Taubira… Ce nom porte des consonances différentes pour chaque personne vivant en France, mais il est rarement inconnu. Il évoque souvent une loi, celle de 2013, qui a valu à son auteure les insultes les plus féroces d’une grande part de la population et du personnel politique mais aussi le sincère respect d’une autre part de la population, probablement plus nombreuse encore. Mais pourquoi une personnalité aussi importante dans le paysage politique français vient-elle ici, à Chicago, dans un pays dans lequel son nom ne suscite le plus souvent ni la colère ni le respect tant il n’est que rarement prononcé ?
Ma question peut paraitre naïve. Il suffit de se rendre sur le site de l’Alliance pour connaitre le motif de sa visite : parler du livre de Ta-Nehisi Coates – Le procès de l’Amérique – et de la préface qu’elle a rédigée. Pour elle, un tel livre est nécessaire afin de revenir sur les traumatismes de nos sociétés, en l’occurrence le crime de l’esclavage, et d’en parler pour espérer les guérir. Elle l’écrit : « Nous savons que nous n’avons pas d’autre choix que de rester ensemble, qu’il faut pour cela nous mettre ensemble, et la condition est de porter ensemble [ce passé]». Mais je me suis encore demandé en quoi son regard d’ancienne ministre de la justice et de femme engagée dans la société française peut nous intéresser lorsqu’il s’agit de l’Amérique ?

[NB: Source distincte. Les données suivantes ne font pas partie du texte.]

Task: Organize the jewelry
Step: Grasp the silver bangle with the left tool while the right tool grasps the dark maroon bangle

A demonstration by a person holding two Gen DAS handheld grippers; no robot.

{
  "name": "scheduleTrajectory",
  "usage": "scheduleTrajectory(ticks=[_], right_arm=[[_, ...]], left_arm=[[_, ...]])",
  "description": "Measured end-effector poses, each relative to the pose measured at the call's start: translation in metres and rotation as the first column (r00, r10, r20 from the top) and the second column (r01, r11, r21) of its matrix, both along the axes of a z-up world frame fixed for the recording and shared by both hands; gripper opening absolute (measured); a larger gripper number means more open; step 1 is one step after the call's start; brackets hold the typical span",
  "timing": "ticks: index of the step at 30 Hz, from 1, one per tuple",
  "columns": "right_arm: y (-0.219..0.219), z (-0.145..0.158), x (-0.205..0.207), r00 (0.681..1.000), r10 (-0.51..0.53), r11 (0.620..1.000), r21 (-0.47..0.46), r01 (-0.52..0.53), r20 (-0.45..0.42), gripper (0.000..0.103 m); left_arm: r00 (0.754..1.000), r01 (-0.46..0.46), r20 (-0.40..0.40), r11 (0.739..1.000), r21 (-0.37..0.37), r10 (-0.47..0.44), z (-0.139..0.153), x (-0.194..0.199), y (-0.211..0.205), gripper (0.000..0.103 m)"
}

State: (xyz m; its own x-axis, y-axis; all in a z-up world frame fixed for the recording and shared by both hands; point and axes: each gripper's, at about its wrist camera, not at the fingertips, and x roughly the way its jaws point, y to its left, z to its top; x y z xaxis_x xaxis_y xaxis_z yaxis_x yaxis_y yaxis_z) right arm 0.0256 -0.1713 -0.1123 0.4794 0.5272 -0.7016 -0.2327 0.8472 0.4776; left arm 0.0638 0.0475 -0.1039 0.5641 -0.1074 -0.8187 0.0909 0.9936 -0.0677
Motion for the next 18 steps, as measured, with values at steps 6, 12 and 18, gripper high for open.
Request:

Si je lui posais directement la question, sa réponse serait plus simple et surement meilleure. Mais pour cela, il faudra attendre le 26 octobre…Pour patienter, voici quelques pistes :
D’abord, Christiane Taubira, ce n’est pas l’homme politique classique à la française, né en région parisienne, sortie des grandes écoles et ayant milité dans un des partis politiques « traditionnels ». Comme vous ne manquerez pas de le remarquer, elle est une femme. Ensuite, son intérêt pour ce qui se passe de ce côté-ci de l’Atlantique n’a rien de mystérieux : elle est née à Cayenne, en Guyane et a milité au sein de mouvements demandant l’indépendance de ce territoire – ancienne colonie – vis-à-vis de la métropole avant de fonder son propre parti, le mouvement Walwari. Mme Taubira a ainsi porté et partagé une des ambitions fondatrices des Etats-Unis, la volonté de rompre un lien de dépendance entre un pays européen et un territoire américain.
Ensuite, outre sa candidature à l’élection présidentielle de 2002, Christiane Taubira est connue pour deux lois et un refus… trois éléments de son parcours qui font largement écho aux débats ayant agités les Etats-Unis durant les 20 dernières années. Commençons par ce dernier élément. De quel refus parle-t-on ? Je parle ici du refus de cautionner certaines mesures ayant fait suite aux attentats qui ont secoué la France en 2015. Le 27 janvier 2016, alors ministre de la Justice depuis 2012, Christiane Taubira démissionne du gouvernement en grande partie par opposition à la volonté du chef de l’Etat de déchoir de la nationalité française les individus accusés d’avoir participé à des attentats terroristes. Selon elle – elle l’explique dans Murmures à la jeunesse –, « un pays doit être capable de se débrouiller avec ses nationaux ».
Venons-en aux deux lois Taubira. Celle de 2013, dont je parlais au début de ce petit article, ouvre le mariage et l’adoption aux couples de personnes de même sexe. La vigueur des débats et des manifestations de soutien ou d’opposition à ce texte fait écho à ceux ayant traversé la plupart des Etats des Etats-Unis, et en particulier l’Illinois, à la même période. Mais la première loi Taubira, celle de 2001, a, à mes yeux, encore plus de résonnance dans le contexte américain. Il s’agit de la loi tendant à la reconnaissance de la traite et de l’esclavage comme des crimes contre l’humanité. La place de l’esclavage dans l’histoire de la France est peut-être, en apparence, moins sensible que dans l’histoire des États-Unis. Mais une des personnes les plus aptes à évoquer ces blessures encore vives dans nos deux pays est sans doute celle qui, le 18 février 1999 à l’Assemblée Nationale, a prononcé ces mots :
« Nous sommes là pour dire que si l’Afrique s’enlise dans le non-développement, c’est aussi parce que des générations de ses fils et de ses filles lui ont été arrachées (…). Nous sommes là pour dire que la traite et l’esclavage furent et sont un crime contre l’humanité (…). ».